▸ Exercise details:
Give back, word for word, the line that contains "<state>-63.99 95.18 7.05" and every line that follows it in the data below.
═══ Data
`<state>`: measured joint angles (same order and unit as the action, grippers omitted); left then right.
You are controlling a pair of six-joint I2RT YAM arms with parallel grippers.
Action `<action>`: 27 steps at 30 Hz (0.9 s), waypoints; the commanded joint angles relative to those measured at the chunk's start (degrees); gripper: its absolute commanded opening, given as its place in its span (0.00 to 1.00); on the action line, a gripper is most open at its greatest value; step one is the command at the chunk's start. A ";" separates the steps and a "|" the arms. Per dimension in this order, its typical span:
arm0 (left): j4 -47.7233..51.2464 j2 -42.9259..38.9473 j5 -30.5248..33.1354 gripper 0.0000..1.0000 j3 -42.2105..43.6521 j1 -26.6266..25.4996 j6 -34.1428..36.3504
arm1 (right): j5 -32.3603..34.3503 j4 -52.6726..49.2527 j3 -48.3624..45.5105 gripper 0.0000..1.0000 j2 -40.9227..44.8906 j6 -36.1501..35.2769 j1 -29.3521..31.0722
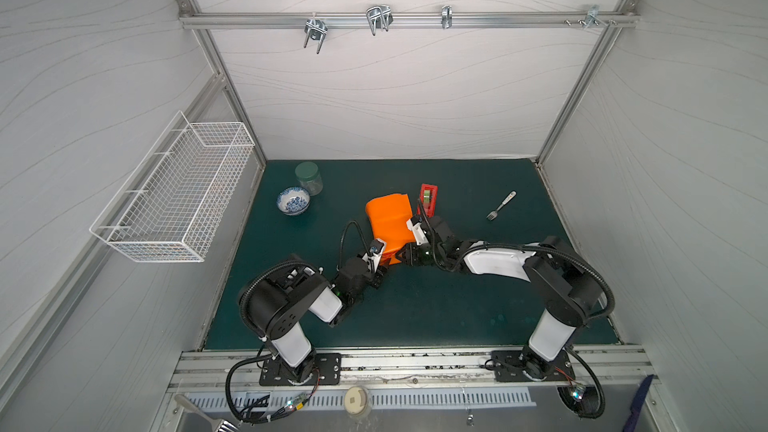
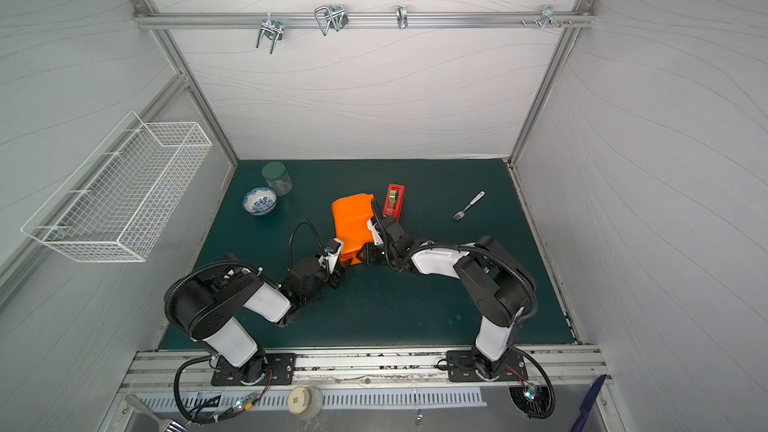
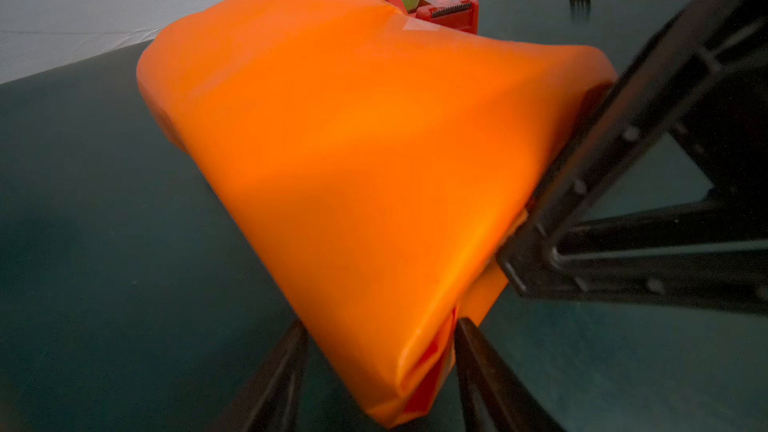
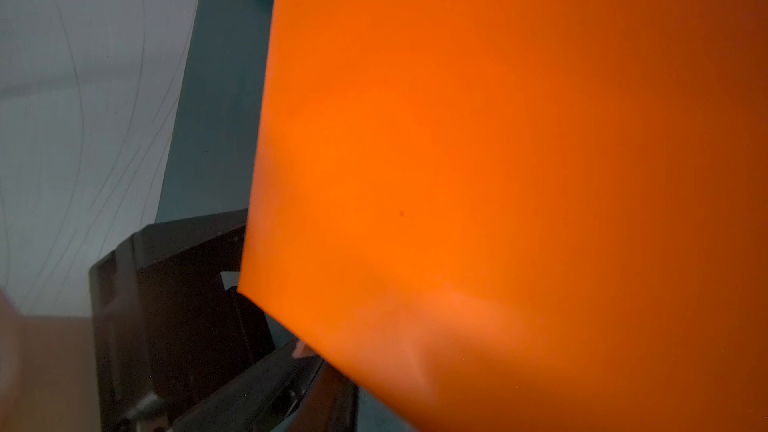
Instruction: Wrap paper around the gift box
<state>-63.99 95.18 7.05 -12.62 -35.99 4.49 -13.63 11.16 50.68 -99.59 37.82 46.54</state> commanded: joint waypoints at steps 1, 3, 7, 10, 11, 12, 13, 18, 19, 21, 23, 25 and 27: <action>-3.60 -0.39 -0.10 0.59 0.10 0.36 0.90 | 1.42 0.38 0.83 0.35 1.29 2.57 0.40; -3.65 -0.35 -0.10 0.59 0.14 0.30 0.88 | 1.20 0.13 0.94 0.37 1.49 3.08 0.43; -3.69 -0.37 -0.09 0.58 0.05 0.31 1.03 | 1.22 0.18 0.83 0.40 1.88 4.26 0.51; -3.69 -0.25 -0.17 0.58 0.05 0.31 1.01 | 1.43 -0.17 0.83 0.43 2.28 4.94 0.48; -3.69 -0.26 -0.16 0.58 0.05 0.30 1.01 | 1.60 -0.51 0.95 0.44 2.33 4.99 0.52; -3.69 -0.39 -0.19 0.58 0.05 0.35 0.98 | 2.05 -1.13 1.00 0.45 2.47 5.16 0.49; -3.69 -0.35 -0.19 0.58 0.06 0.31 1.00 | 2.31 -1.52 1.01 0.46 2.63 5.32 0.48; -3.69 -0.57 -0.19 0.58 0.14 0.31 1.03 | 3.57 -3.45 0.92 0.49 3.69 6.21 0.51; -3.73 -0.54 -0.19 0.58 0.14 0.33 1.00 | 3.61 -3.64 0.84 0.50 3.91 6.26 0.48; -3.71 -0.65 -0.19 0.58 0.14 0.30 1.06 | 3.48 -3.86 0.69 0.51 4.47 6.42 0.54; -3.69 -0.65 -0.19 0.58 0.14 0.31 0.97 | 3.44 -3.86 0.31 0.52 5.16 6.56 0.49; -3.71 -0.73 -0.19 0.58 0.17 0.31 0.97 | 3.52 -4.36 -0.11 0.53 6.07 6.47 0.48; -3.69 -0.84 -0.09 0.58 0.25 0.33 0.96 | 3.89 -5.28 -0.77 0.54 7.18 6.12 0.52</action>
<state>-64.14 95.18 6.90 -12.62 -35.99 4.56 -10.96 7.62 50.61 -95.37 43.53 46.65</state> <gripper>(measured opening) 0.584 0.535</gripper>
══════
▸ Exercise result:
<state>-63.99 95.18 7.05 -12.62 -35.99 4.49 -13.63 11.16 50.68 -99.59 37.82 46.54</state> commanded: joint waypoints at steps 1, 3, 7, 10, 11, 12, 13, 18, 19, 21, 23, 25 and 27: <action>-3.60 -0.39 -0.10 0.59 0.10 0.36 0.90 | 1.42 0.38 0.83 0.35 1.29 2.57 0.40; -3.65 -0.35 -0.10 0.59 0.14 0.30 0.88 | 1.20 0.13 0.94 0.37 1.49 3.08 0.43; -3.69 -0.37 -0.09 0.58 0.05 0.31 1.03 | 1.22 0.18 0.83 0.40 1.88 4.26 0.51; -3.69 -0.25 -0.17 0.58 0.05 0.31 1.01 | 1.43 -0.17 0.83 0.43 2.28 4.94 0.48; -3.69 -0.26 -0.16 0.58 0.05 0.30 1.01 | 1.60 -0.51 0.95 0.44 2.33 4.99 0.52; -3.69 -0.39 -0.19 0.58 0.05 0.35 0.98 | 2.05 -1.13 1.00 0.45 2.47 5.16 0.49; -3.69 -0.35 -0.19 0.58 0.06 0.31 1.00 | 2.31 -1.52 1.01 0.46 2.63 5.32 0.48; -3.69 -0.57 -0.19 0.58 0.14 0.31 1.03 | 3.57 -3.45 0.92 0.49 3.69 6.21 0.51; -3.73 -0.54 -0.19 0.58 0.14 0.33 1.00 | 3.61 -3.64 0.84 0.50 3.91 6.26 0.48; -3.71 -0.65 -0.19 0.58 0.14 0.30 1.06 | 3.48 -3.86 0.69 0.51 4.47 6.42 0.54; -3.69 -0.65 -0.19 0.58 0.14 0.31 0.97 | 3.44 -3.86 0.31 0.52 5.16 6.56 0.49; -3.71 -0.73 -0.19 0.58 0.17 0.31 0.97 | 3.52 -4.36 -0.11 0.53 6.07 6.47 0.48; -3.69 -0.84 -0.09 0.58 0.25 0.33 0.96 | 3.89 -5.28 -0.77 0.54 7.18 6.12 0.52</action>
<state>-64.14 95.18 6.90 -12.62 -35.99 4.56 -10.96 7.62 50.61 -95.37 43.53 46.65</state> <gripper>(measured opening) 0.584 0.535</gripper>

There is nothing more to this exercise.